Throughout the Exodus narrative, we are often told that Moses gets angry, and God never once up until this time chastises him for it. God Himself often gets angry in these stories, with Moses actually interceding several times for the Israelites.
Why in this passage would God punish Moses so severely for an expression of anger toward a group of people who for like the 20th time are grumbling against him and God?
The common explanations of this passage weren't working so well for me, but I did find one commentary that pointed me in a more promising direction.
It compared and contrasted this passage (Num. 20) with a similar story in Exodus 17. The setting in Exodus 17 is when the Israelites are just entering the desert for the first time after the Exodus. Though they have just seen a great miracle at the Red Sea, they begin to run out of food and water and panic as well as begin to grumble. It's easy for us in a comfortable living room reading this text to laugh at those cranky, forgetful Israelites, but to go even 2 days without water would most likely try us all to the breaking point.
In that Exodus 17 passage, when the Israelites freak out and complain, God does not respond with anger or judgment. He merely tells Moses what to do so that their needs are met.
It is only later in the Exodus/ Numbers accounts that God grows weary of their complaining and lack of faith, increasing the retribution for continued lack of faith and rebellion against authority.
What this tells me is that God made allowances for the Israelites when they first entered the desert- he put up graciously with the newbies lack of faith-- for long enough that they should have begun to trust him more. It was only after repeated failures to learn to trust that God upped the ante with them in order to prepare the people for the level of faith they would need to enter the promised land.
So, on this logic, it would seem that Moses was all the more justified in expressing his anger toward the Israelites in Numbers 20, who are once again lacking trust that God will deliver water to them in their time of need.
But the key piece we're missing is that the Numbers 20 story occurs near the very end of the 40 year wilderness wanderings. The people Moses is dealing with here aren't the people who witnessed the water from the rock in Exodus 17-- they are their children. This is by and large and whole new group of people-- a group of greenhorns in need of some baby-steps. I think this is why God shows very little perturbance in Numbers 20 when he tells Moses casually to go and speak to the rock in order to get water.
But Moses, it seems, was harboring bitter feelings against this new generation because of the deeds of their fathers and mothers. In effect, he was still holding their parents sins against them, and therefor had an egregious lack of concern for their needs. As a leader who would soon be taking these children of promise into the promised land, Moses needed at this point to be in touch with his people and the state of their development, not callous and resentful. And yet his behavior tells us that his patience was at an end.

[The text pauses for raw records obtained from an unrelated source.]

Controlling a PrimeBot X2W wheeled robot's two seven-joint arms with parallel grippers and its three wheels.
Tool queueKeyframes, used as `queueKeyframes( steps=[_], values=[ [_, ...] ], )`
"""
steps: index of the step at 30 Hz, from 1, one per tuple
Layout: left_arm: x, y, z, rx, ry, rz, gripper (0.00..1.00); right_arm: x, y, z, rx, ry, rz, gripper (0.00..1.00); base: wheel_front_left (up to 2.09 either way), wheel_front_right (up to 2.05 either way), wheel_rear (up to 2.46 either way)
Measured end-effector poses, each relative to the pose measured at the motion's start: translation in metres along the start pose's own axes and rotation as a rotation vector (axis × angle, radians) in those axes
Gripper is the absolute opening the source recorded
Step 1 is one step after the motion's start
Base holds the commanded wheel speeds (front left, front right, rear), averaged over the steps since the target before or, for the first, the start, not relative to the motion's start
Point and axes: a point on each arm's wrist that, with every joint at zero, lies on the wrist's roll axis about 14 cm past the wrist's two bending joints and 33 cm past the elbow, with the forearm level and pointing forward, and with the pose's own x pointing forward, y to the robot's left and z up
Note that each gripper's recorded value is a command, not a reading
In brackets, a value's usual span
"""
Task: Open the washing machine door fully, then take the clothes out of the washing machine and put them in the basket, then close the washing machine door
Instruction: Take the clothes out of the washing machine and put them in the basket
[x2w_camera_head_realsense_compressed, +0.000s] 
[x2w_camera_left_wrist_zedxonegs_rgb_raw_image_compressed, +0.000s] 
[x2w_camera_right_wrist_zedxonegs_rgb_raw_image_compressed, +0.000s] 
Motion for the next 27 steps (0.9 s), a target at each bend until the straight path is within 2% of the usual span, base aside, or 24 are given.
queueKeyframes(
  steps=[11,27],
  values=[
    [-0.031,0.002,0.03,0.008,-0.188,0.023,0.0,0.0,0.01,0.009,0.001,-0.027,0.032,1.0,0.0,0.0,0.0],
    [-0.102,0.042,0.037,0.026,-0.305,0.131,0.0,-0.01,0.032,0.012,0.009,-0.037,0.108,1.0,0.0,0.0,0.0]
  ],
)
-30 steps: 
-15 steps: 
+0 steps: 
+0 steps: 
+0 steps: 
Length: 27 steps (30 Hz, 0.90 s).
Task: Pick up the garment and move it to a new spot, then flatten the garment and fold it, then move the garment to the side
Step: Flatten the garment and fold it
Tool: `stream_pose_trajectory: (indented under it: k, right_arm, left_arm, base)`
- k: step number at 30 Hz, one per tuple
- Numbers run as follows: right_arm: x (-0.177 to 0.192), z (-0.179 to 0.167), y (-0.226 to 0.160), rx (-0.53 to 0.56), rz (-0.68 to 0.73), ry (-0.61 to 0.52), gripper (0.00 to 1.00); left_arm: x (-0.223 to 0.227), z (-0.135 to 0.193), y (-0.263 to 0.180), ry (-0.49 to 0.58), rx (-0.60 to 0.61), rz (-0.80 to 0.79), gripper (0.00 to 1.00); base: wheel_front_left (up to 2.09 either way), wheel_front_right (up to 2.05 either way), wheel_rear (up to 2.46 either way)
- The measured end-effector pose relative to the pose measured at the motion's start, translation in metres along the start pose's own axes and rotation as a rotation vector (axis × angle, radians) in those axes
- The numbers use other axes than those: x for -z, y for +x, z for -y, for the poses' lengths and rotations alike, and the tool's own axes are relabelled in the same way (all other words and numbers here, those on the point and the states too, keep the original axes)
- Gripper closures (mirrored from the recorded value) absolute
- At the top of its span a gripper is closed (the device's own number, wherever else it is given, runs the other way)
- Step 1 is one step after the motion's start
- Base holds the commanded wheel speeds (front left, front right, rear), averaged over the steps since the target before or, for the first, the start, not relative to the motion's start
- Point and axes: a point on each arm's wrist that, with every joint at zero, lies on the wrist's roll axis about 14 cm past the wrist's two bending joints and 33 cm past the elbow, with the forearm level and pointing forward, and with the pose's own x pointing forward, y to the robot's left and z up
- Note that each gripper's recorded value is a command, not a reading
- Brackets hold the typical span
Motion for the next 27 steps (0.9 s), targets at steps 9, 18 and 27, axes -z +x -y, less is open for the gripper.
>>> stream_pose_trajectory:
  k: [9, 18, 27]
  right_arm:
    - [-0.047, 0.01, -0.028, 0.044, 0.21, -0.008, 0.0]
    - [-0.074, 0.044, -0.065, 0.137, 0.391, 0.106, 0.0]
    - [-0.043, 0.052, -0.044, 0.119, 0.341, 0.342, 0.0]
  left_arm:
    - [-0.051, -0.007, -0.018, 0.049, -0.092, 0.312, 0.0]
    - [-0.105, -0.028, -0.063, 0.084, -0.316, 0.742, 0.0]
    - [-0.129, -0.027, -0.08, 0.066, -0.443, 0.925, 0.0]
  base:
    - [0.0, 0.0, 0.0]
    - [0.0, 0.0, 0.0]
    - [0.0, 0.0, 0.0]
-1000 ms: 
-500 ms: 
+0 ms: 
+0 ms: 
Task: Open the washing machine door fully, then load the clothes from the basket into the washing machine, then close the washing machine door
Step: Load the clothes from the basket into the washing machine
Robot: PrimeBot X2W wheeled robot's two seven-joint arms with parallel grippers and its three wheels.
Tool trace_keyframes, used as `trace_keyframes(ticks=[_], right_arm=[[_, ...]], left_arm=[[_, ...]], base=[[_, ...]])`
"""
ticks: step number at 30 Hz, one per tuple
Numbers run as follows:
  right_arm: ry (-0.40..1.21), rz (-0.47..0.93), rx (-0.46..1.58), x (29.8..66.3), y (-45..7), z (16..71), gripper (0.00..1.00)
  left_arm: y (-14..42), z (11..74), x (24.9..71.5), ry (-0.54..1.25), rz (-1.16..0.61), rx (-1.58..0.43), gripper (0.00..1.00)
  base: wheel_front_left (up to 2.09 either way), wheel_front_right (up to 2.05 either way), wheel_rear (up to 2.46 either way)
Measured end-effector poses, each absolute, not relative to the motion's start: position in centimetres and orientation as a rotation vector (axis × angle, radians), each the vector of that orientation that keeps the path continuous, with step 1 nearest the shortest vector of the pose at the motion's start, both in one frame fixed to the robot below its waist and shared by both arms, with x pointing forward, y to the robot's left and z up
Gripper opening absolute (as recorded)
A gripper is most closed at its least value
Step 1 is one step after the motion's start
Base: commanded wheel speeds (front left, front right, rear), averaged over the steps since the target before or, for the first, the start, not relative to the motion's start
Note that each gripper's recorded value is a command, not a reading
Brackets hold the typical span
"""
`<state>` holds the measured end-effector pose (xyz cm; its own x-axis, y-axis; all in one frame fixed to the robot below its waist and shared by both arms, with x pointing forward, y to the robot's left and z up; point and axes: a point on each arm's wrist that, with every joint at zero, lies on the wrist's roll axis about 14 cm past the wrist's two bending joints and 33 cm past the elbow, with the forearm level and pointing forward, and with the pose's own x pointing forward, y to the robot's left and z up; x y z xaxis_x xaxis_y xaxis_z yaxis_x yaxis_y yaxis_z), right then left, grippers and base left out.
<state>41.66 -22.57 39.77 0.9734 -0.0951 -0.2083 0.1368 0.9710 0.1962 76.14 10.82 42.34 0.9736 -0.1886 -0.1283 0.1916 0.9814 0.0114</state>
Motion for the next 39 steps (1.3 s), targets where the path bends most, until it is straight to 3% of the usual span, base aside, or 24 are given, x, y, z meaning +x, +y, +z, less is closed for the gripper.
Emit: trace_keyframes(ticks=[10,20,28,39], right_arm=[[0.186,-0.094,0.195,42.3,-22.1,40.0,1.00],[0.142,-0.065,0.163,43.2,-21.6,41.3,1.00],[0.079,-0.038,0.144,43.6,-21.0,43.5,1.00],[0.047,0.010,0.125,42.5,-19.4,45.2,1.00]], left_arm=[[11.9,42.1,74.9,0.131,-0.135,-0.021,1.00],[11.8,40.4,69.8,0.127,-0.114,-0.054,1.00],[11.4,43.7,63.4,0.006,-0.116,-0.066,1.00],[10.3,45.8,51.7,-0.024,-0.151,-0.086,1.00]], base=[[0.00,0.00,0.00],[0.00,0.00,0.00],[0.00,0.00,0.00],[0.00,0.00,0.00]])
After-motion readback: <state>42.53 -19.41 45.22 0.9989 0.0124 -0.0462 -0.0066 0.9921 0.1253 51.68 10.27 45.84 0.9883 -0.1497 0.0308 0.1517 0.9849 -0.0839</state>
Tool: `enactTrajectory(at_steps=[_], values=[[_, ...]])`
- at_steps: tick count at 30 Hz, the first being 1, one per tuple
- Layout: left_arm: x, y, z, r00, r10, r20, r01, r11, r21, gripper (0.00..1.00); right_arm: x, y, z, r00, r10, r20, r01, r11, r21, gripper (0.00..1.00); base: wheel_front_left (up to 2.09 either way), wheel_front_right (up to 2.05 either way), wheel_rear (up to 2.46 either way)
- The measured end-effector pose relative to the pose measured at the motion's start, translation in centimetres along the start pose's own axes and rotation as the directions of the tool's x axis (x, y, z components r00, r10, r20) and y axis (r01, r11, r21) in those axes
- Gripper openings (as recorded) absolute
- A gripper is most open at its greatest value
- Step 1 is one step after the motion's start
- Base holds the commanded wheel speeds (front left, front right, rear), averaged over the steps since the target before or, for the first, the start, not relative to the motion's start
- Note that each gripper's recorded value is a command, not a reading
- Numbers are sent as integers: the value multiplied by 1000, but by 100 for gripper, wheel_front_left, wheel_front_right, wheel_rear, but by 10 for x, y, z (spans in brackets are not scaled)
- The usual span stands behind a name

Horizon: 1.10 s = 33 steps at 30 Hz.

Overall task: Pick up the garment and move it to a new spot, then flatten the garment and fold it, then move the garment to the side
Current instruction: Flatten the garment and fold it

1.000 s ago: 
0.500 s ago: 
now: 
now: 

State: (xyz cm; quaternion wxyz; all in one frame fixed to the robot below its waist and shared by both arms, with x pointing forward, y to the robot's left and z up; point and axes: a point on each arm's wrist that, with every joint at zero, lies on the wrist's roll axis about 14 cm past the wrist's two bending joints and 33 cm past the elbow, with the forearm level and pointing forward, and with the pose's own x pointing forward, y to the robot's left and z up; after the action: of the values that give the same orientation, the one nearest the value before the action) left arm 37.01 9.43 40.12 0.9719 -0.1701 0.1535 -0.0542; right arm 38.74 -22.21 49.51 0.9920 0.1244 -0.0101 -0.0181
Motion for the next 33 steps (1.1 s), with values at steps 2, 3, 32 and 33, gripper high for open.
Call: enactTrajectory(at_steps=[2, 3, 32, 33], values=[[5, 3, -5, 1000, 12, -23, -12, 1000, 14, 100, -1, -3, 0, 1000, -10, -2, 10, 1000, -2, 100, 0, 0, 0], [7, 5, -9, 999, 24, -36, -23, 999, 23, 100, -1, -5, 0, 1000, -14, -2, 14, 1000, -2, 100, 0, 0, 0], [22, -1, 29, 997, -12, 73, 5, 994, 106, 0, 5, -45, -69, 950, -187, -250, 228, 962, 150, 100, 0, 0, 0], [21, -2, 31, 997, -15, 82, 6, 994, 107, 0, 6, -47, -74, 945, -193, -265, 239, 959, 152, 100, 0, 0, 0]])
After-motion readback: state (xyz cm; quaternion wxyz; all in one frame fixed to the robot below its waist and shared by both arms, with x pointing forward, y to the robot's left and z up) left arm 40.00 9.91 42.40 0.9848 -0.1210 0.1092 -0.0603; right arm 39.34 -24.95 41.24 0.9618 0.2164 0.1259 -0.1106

Without God intervening at all, this kind of behavior showed that Moses wasn't up to the task of leading this new generation to their destiny in a constructive way.
Far from being judged for a momentary temper-tantrum, Moses here realizes (or maybe not, if you read parts of Deuteronomy) that leadership requires looking out for the best needs of the community and accurately gauging where they are at and how best to help them mature.
This is why God's complaint against Moses in Numbers 20 isn't some specific slip up like striking the rock twice, etc.. but it is that Moses didn't trust God enough to show Him as holy. Another way of saying this might be that Moses didn't trust that God's merciful attitude toward this next generation was the best course of action (always a bad position to take when you're thinking about God), and also that a huge part of God's holiness is his fairness, his just way of handling situations. Moses, acting in God's stead here, does not represent God's fairness but instead makes God look like a bitter old, vindictive man who rages at children who complain of being thirsty... a god made in Moses' likeness.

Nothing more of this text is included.